Page MenuHomePhabricator

Send a critical alert to data-engineering if produce_canary_events isn't running correctly
Closed, DeclinedPublic

Description

To quote @Ottomata

if canary events aren’t produced each hour, bad things can happen

produce_canary_events is a systemd timer that is supposed to run every 15 minutes.

We receive email alerts if produce_canary_events generates errors and it will be picked up by the SystemdUnitFailed alertmanager check.
However, on two occasions we have seen produce_canary_events getting stuck and not returning correctly.

Ref:

In the most recent case, our canary was effectively in a coma for two weeks and we didn't notice.

We have deployed a change that should help resolve the problem by adding a 10s timeout value to each HTTP call.
However it would also be good to know that there is a specific alert to check on the health of the canary.

There are plans to migrate this job from a systemd timer to Airflow, so it's possible that this would be the preferred approach, rather than monitoring the systemd timer/service for staleness.

Event Timeline

We have deployed a change

FWIW, this is not actually deployed. I ran into an issue with scala dependencies being missing. Will ping more folks about this now.

There are plans to migrate this job from a systemd timer to Airflow, so it's possible that this would be the preferred approach, rather than monitoring the systemd timer/service for staleness.

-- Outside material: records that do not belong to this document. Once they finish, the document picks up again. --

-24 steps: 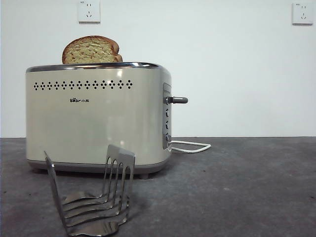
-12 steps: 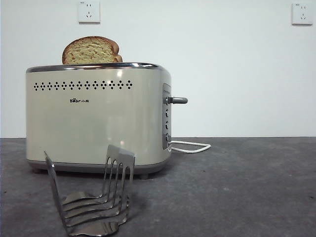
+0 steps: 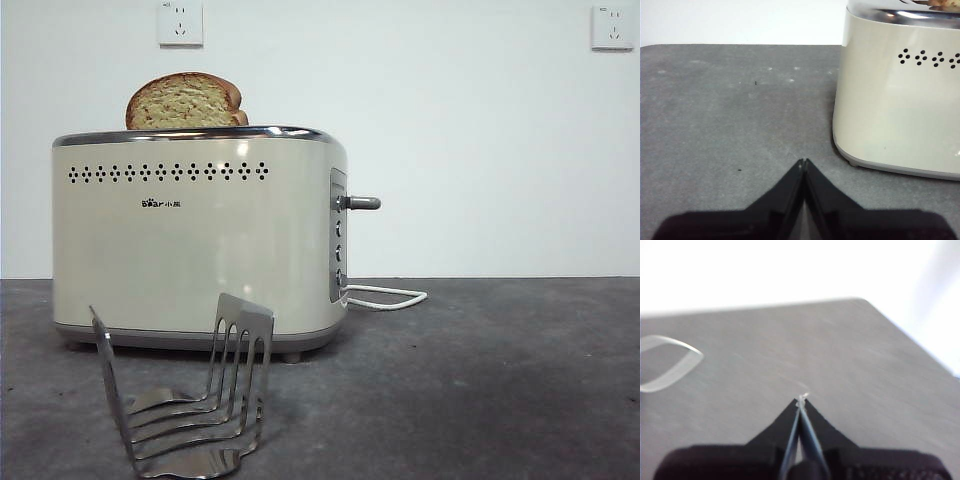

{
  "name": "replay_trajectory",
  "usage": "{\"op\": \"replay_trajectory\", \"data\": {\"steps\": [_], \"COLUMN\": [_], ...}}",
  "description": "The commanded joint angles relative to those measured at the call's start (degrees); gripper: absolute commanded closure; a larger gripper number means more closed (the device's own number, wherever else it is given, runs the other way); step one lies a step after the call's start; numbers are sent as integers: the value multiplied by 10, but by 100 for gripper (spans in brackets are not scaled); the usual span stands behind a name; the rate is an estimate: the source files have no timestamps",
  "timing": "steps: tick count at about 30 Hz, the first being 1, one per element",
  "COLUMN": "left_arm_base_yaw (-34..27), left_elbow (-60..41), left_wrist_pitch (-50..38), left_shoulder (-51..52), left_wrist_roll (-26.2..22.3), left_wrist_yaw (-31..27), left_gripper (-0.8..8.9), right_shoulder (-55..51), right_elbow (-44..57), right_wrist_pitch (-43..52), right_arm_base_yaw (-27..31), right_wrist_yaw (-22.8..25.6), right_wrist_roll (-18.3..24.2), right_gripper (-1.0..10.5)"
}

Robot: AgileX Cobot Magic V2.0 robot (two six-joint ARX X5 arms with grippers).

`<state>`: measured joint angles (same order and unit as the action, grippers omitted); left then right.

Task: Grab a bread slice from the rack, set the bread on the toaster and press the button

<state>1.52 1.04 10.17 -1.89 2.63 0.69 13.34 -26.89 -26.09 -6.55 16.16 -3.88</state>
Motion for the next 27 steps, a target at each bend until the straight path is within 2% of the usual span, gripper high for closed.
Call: {"op": "replay_trajectory", "data": {"steps": [1, 3, 5, 10, 15, 21, 27], "left_arm_base_yaw": [-2, -2, -2, -2, -2, -2, -2], "left_elbow": [-6, -6, -6, -6, -6, -6, -6], "left_wrist_pitch": [-6, -6, -6, -6, -6, -6, -6], "left_shoulder": [-1, -1, -1, -2, -3, -8, -13], "left_wrist_roll": [3, 3, 3, 3, 3, 3, 3], "left_wrist_yaw": [2, 2, 2, 2, 2, 2, 2], "left_gripper": [817, 817, 817, 817, 817, 817, 817], "right_shoulder": [-39, -57, -77, -122, -129, -129, -129], "right_elbow": [107, 157, 197, 259, 261, 260, 260], "right_wrist_pitch": [145, 210, 247, 261, 200, 151, 154], "right_arm_base_yaw": [17, 28, 37, 40, 40, 40, 40], "right_wrist_yaw": [-72, -127, -153, -153, -154, -151, -151], "right_wrist_roll": [-7, -7, -5, -5, 44, 56, 55], "right_gripper": [946, 946, 946, 946, 946, 946, 946]}}
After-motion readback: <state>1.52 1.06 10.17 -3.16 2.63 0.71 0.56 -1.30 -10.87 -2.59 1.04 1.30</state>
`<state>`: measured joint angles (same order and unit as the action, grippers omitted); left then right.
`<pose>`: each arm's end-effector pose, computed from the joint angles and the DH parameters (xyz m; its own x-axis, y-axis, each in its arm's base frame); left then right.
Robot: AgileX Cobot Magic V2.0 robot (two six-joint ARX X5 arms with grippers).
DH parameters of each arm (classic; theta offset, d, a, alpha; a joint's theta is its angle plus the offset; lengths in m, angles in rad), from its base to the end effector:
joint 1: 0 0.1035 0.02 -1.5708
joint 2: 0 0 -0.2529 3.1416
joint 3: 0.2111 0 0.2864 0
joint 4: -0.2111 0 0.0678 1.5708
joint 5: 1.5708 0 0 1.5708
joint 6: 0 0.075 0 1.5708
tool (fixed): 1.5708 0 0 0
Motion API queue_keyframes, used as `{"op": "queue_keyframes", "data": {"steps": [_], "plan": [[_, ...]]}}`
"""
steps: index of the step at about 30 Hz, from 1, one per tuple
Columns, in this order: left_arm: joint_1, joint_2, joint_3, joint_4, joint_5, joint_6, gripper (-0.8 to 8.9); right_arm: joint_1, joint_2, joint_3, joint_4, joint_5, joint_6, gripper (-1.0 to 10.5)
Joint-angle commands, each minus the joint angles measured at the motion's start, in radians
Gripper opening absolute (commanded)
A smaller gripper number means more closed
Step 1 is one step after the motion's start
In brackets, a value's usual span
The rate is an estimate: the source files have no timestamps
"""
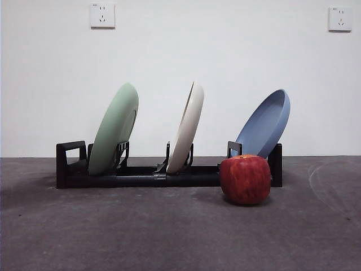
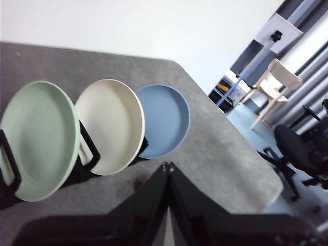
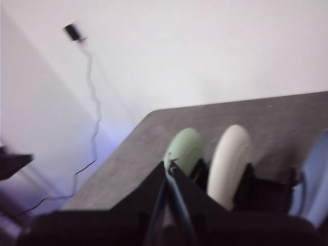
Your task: Take the green plate from the plate rack,put the plate on the table,take the apple from the table,put the apple in the plate
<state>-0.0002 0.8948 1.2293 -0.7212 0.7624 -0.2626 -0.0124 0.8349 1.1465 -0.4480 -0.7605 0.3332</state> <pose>0.2196 -0.0518 0.4034 0.6696 -0.6908 -0.2727 0.5200 0.6983 -0.4920 0.2200 0.0490 0.4173 0.7263 0.6803 -0.0985 -0.5923 0.6920 0.4126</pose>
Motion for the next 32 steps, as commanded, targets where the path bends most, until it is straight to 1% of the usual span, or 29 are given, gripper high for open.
{"op": "queue_keyframes", "data": {"steps": [1, 2, 3, 4, 6, 7, 8, 11, 13, 16, 22, 26, 32], "plan": [[0.000, 0.071, 0.096, -0.072, 0.008, 0.035, 0.06, 0.000, 0.068, 0.080, -0.077, -0.011, -0.053, 0.1], [-0.001, 0.095, 0.127, -0.097, 0.006, 0.051, 0.24, 0.000, 0.091, 0.106, -0.111, -0.010, -0.074, 0.1], [-0.002, 0.113, 0.152, -0.114, 0.004, 0.064, 0.68, 0.000, 0.112, 0.128, -0.140, -0.010, -0.089, 0.2], [-0.002, 0.133, 0.179, -0.129, 0.003, 0.072, 1.40, 0.000, 0.136, 0.151, -0.173, -0.010, -0.106, 0.6], [-0.002, 0.165, 0.218, -0.140, 0.003, 0.076, 3.02, 0.000, 0.177, 0.191, -0.235, -0.010, -0.134, 2.1], [-0.002, 0.178, 0.233, -0.140, 0.003, 0.076, 3.70, 0.000, 0.198, 0.210, -0.264, -0.010, -0.145, 3.0], [-0.005, 0.190, 0.247, -0.140, -0.001, 0.076, 4.11, 0.000, 0.217, 0.225, -0.289, -0.010, -0.156, 3.8], [-0.015, 0.222, 0.278, -0.136, -0.012, 0.076, 4.18, 0.002, 0.262, 0.254, -0.327, -0.008, -0.169, 5.4], [-0.024, 0.239, 0.286, -0.127, -0.039, 0.076, 4.18, 0.010, 0.282, 0.266, -0.339, -0.005, -0.181, 5.4], [-0.045, 0.269, 0.286, -0.108, -0.115, 0.076, 4.18, 0.035, 0.303, 0.272, -0.337, -0.002, -0.180, 5.4], [-0.118, 0.375, 0.286, -0.048, -0.273, 0.076, 4.18, 0.094, 0.322, 0.276, -0.328, 0.065, -0.180, 5.4], [-0.170, 0.465, 0.286, 0.027, -0.328, 0.076, 4.17, 0.132, 0.327, 0.276, -0.307, 0.104, -0.180, 5.4], [-0.243, 0.601, 0.286, 0.163, -0.398, 0.076, 4.17, 0.166, 0.333, 0.276, -0.303, 0.137, -0.180, 5.4]]}}
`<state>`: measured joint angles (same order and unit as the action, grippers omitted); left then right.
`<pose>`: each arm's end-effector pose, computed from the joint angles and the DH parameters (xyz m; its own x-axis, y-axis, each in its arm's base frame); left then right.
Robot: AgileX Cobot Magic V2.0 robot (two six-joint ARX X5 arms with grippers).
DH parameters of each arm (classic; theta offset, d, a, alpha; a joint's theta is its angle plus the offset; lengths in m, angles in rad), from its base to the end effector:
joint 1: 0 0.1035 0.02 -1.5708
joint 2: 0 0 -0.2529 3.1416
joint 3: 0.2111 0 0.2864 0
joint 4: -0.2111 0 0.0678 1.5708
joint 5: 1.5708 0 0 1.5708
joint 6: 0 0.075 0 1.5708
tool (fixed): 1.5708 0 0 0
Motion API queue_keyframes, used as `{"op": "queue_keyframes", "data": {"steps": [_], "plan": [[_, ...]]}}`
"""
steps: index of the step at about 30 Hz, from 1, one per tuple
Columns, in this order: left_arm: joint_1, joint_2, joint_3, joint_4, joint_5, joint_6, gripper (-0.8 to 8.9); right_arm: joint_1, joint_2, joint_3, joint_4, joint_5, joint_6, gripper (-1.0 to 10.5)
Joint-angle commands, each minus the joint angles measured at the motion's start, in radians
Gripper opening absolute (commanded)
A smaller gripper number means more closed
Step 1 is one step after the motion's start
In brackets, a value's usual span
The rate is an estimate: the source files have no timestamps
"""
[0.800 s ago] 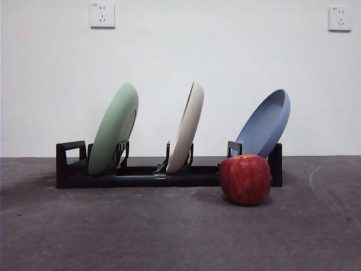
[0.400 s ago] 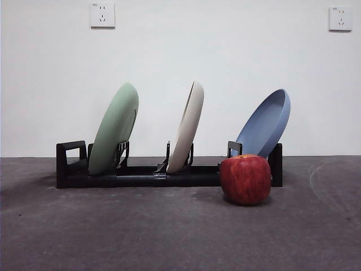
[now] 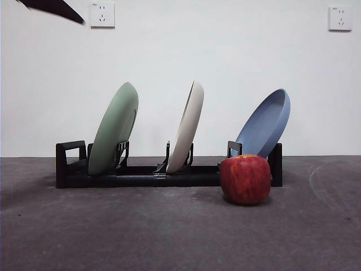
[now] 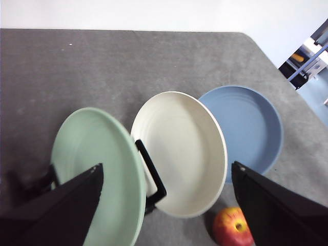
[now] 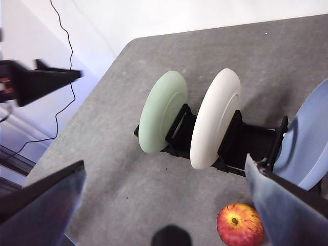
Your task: Take the green plate from the plate rack,put the plate on the table,take the apple from the table,put the apple in the plate
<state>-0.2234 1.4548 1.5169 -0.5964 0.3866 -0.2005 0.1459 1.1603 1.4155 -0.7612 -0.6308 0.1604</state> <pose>0.3688 -0.1128 0.3621 0.6938 -0.5443 -0.4716 0.4123 0.8371 -0.3596 0.2777 0.0855 0.4019 0.6131 0.6862 -0.3914 -0.5432 0.7259 0.4219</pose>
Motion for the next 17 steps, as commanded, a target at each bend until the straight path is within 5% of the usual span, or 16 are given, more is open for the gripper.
{"op": "queue_keyframes", "data": {"steps": [1, 17], "plan": [[-0.028, 0.060, -0.001, 0.053, -0.032, 0.014, 4.17, 0.012, 0.008, 0.007, 0.009, 0.009, -0.007, 5.4], [-0.117, 0.272, -0.001, 0.159, -0.257, 0.026, 4.09, 0.026, 0.010, 0.007, 0.002, 0.048, -0.007, 5.4]]}}
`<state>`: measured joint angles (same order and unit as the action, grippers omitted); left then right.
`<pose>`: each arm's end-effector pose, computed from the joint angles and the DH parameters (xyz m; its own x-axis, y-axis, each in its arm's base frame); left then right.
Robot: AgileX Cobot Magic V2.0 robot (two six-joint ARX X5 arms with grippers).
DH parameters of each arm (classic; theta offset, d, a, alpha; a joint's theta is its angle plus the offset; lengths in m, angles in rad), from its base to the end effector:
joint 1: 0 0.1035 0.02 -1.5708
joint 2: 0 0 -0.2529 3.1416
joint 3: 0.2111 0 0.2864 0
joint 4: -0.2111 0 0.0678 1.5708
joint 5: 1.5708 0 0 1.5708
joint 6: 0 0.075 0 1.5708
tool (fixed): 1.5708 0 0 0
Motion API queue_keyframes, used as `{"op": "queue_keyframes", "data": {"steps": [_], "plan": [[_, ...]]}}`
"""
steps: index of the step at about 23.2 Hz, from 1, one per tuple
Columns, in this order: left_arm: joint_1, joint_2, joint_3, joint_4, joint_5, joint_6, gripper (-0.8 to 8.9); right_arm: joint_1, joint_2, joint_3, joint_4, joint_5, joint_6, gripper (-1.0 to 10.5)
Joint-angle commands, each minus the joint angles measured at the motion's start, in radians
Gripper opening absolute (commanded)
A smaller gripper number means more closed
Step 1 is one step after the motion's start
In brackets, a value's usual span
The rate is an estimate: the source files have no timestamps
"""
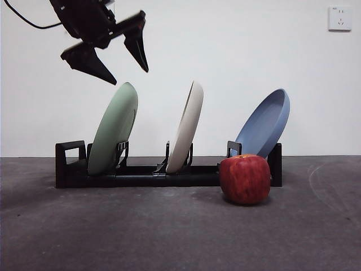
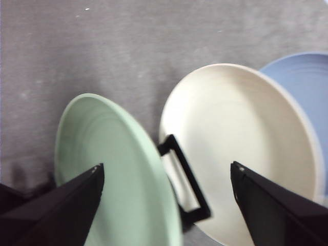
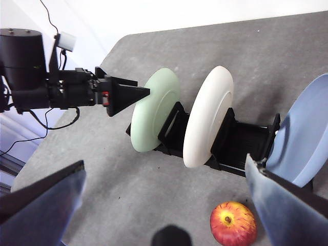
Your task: Take the green plate from the plate rack,put the plate on the table,take the apple from the table,put the apple in the plate
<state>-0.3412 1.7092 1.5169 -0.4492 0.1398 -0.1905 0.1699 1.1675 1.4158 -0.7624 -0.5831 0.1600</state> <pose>0.4253 -0.1621 0.2744 0.7010 -0.3968 -0.5926 0.3219 0.9175 -0.2336 0.2798 0.0899 0.3990 0.6233 0.6656 -0.4105 -0.5286 0.7455 0.4060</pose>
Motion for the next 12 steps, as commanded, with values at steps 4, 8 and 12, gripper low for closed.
{"op": "queue_keyframes", "data": {"steps": [4, 8, 12], "plan": [[0.001, 0.044, -0.001, 0.017, -0.010, 0.016, 4.08, 0.002, 0.002, 0.006, 0.003, 0.001, -0.006, 5.4], [0.001, 0.045, -0.001, 0.023, -0.010, 0.016, 3.49, 0.002, 0.002, 0.006, 0.003, 0.029, -0.007, 5.3], [0.001, 0.045, -0.001, 0.011, -0.010, 0.046, 1.03, 0.002, 0.002, 0.006, 0.003, 0.034, -0.007, 5.3]]}}
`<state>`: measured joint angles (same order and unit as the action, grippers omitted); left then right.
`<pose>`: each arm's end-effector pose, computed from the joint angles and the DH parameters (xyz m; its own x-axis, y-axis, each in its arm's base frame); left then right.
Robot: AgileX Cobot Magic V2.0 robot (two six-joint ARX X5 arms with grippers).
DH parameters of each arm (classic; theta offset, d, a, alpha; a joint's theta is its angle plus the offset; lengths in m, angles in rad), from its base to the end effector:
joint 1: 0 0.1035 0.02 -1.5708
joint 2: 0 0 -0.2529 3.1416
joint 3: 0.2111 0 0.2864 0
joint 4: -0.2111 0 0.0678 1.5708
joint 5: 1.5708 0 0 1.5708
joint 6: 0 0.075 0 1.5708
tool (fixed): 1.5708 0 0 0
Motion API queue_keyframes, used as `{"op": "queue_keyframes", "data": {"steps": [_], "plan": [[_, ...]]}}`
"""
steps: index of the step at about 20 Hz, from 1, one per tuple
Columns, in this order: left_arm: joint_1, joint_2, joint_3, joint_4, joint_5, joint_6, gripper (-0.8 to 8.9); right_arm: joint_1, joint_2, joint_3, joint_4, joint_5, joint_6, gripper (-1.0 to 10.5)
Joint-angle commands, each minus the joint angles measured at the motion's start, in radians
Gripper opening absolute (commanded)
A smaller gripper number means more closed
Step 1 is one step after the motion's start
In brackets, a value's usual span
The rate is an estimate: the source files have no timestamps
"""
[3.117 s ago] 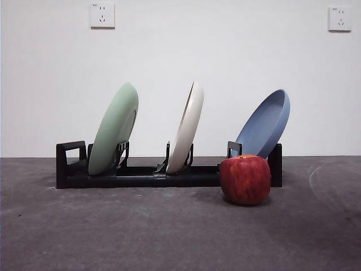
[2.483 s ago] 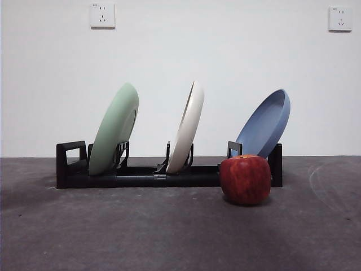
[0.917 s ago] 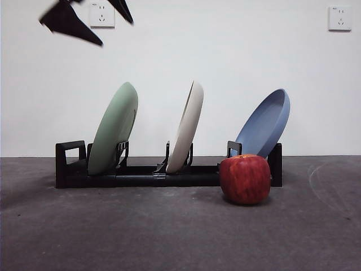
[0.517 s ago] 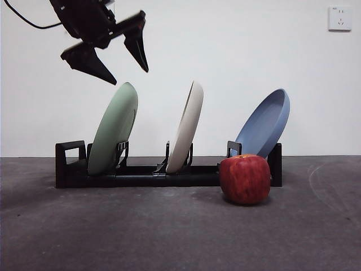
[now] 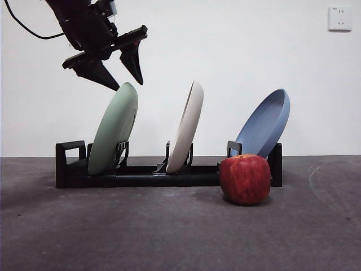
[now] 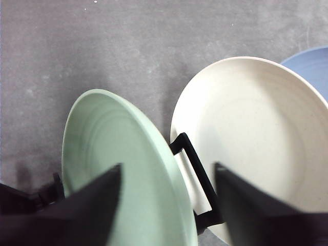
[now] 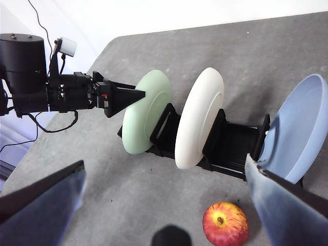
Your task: Take the green plate from the plate rack,put the plate on the table,take the apple from the table,put the apple in the plate
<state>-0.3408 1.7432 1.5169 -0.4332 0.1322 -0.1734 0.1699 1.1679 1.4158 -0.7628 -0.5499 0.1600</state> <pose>0.4322 -0.1638 0.2612 0.6943 -0.3861 -0.6074 0.3234 0.9213 -0.2159 0.2814 0.0880 0.3982 0.6430 0.6405 -0.4198 -0.5076 0.7669 0.3927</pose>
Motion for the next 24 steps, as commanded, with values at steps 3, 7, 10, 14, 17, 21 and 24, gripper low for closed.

@mforns Indeed! And doing this for ProduceCanaryEvents will be easier than Refine, but it is similar to Refine in that it needs to dynamically discover the work to be done. Marcel and I had a prototype for this long ago.

Yes, the ProduceCanaryEvents Airflow DAG would have a similar structure than the Refine one.
The main difference IIUC is that the Refine DAG would need to take care of late data arrival,
whereas the ProduceCanaryEvents won't need that.
Late data arrival could be a difficult feature to implement.

So yea, working on the ProduceCanaryEvents DAG first makes sense no?

Would moving ProduceCanaryEvents to Airflow solve the scala dependency problems?

So yea, working on the ProduceCanaryEvents DAG first makes sense no?

Ya!

Would moving ProduceCanaryEvents to Airflow solve the scala dependency problems?

No, this is something in the refinery jar that I haven't looked into yet.

There was another repro of this situation on 2024-01-17.

TL;DR:
event.mediawiki_page_content_change_v1 and event.mediawiki_page_change_v1 were affected. For some reason the systemd unit stopped responding. @Ottomata killed and restarted it.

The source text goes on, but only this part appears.